Please set out each line below exactly as it stands, without the images.

-- Data excerpt follows --

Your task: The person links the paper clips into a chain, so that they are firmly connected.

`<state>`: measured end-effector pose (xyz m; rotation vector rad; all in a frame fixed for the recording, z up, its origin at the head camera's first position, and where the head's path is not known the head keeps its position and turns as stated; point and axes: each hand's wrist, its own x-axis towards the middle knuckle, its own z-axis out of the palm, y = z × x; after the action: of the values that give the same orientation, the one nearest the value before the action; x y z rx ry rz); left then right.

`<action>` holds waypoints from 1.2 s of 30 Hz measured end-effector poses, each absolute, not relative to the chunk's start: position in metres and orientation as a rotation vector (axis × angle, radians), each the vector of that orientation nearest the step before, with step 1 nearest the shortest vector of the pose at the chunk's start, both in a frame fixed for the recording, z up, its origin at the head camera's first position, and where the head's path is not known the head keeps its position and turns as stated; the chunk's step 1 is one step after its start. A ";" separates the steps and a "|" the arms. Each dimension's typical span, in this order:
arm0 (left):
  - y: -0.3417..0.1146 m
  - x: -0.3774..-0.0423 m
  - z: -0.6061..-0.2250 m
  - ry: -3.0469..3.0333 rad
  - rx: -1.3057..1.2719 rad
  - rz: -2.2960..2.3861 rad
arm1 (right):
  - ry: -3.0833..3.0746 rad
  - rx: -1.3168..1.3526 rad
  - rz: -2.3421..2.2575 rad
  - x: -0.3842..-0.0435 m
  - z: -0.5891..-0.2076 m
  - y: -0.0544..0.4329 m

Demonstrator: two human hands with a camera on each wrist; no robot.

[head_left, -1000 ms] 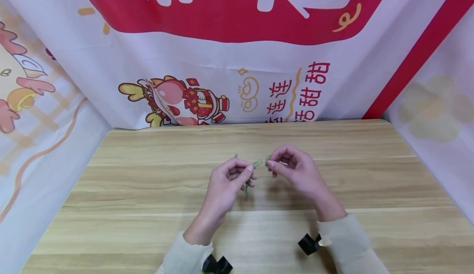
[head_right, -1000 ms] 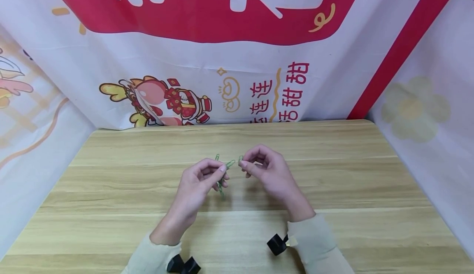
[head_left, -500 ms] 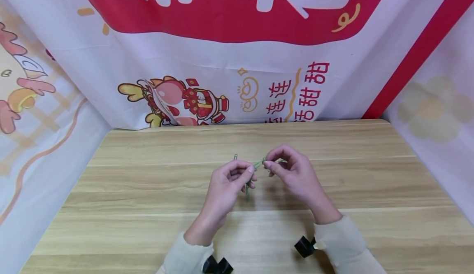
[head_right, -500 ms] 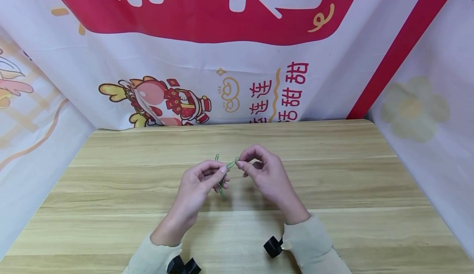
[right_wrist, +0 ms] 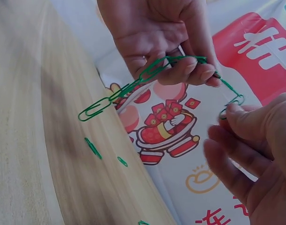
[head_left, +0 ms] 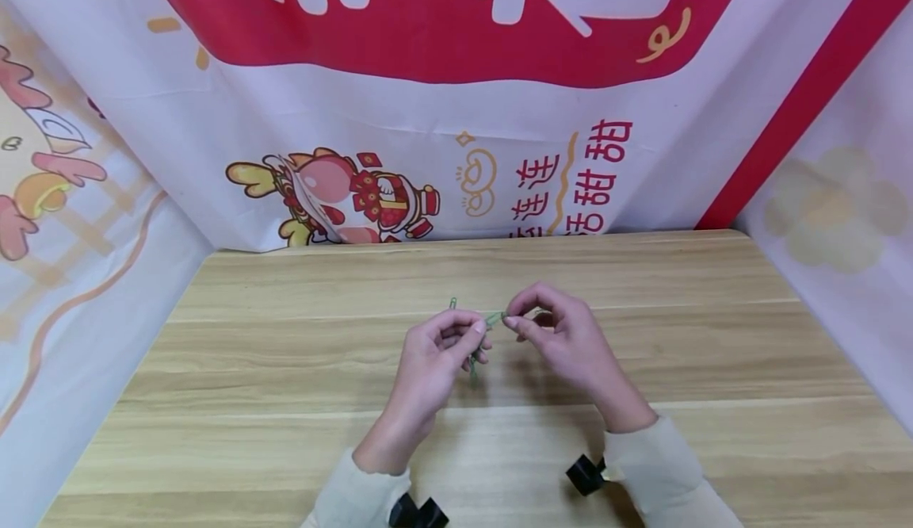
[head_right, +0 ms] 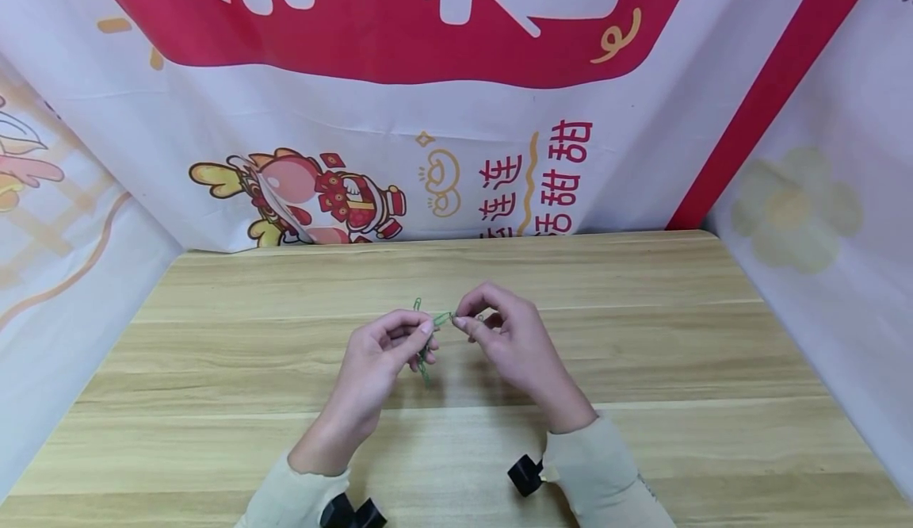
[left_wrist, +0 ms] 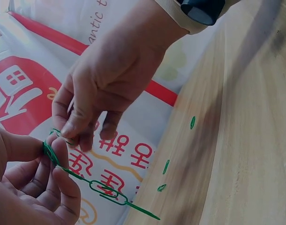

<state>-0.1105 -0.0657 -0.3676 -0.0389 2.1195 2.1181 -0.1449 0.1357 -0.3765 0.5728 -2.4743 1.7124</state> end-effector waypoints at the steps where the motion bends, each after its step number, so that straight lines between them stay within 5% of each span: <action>1: -0.066 -0.111 -0.368 2.116 -0.040 2.120 | -2.482 0.582 1.711 -0.145 -0.376 0.136; 17: -0.068 -0.112 -0.370 2.087 -0.131 2.095 | -2.521 0.465 1.680 -0.144 -0.370 0.147; 36: -0.066 -0.110 -0.372 2.244 0.095 1.934 | -2.463 0.586 1.584 -0.135 -0.358 0.142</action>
<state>-0.1097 -0.0664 -0.3723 0.0945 2.2443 1.9336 -0.1348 0.1423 -0.3584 0.5863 -2.4634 1.5839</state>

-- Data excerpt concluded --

### Solution
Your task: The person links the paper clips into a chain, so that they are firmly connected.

`<state>`: measured end-effector pose (xyz m; rotation vector rad; all in a frame fixed for the recording, z up, its origin at the head camera's first position, and where the head's path is not known the head keeps its position and turns as stated; point and axes: each hand's wrist, its own x-axis towards the middle knuckle, its own z-axis out of the palm, y = z × x; after the action: of the values that give the same orientation, the one nearest the value before the action; x y z rx ry rz); left then right.

`<action>` holds waypoints from 1.2 s of 30 Hz measured end-effector poses, each absolute, not relative to the chunk's start: position in metres and orientation as a rotation vector (axis × angle, radians), each the vector of that orientation nearest the step before, with step 1 nearest the shortest vector of the pose at the chunk's start, both in a frame fixed for the recording, z up, its origin at the head camera's first position, and where the head's path is not known the head keeps its position and turns as stated; the chunk's step 1 is one step after its start. A ";" separates the steps and a "|" the arms. Each dimension's typical span, in this order:
arm0 (left):
  - y: -0.3417..0.1146 m
  - x: -0.3774..-0.0423 m
  - z: -0.6061..-0.2250 m
  - ry: -3.0469..3.0333 rad
  - rx: -1.3057..1.2719 rad
  - rz: -2.2960..2.3861 rad
arm1 (right):
  - ry: -3.0833..3.0746 rad
  - rx: -1.3168..1.3526 rad
  - rz: -2.3421..2.2575 rad
  - x: -0.3842..-0.0435 m
  - z: -0.5891..-0.2076 m
  - y: -0.0544..0.4329 m

Demonstrator: two human hands with a camera on each wrist; no robot.

[head_left, -1000 ms] 
[head_right, -1000 ms] 
[head_left, -500 ms] 
[head_right, -500 ms] 
[right_wrist, +0 ms] 
[head_left, +0 ms] 
[head_right, +0 ms] 
[left_wrist, +0 ms] 

<state>-0.1105 -0.0657 -0.3676 -0.0389 2.1195 2.1181 -0.1449 0.1357 -0.3765 0.5728 -2.4743 1.7124</state> end-effector waypoints at the steps where the motion bends, each after its step number, so that straight lines between them stay within 5% of each span: <action>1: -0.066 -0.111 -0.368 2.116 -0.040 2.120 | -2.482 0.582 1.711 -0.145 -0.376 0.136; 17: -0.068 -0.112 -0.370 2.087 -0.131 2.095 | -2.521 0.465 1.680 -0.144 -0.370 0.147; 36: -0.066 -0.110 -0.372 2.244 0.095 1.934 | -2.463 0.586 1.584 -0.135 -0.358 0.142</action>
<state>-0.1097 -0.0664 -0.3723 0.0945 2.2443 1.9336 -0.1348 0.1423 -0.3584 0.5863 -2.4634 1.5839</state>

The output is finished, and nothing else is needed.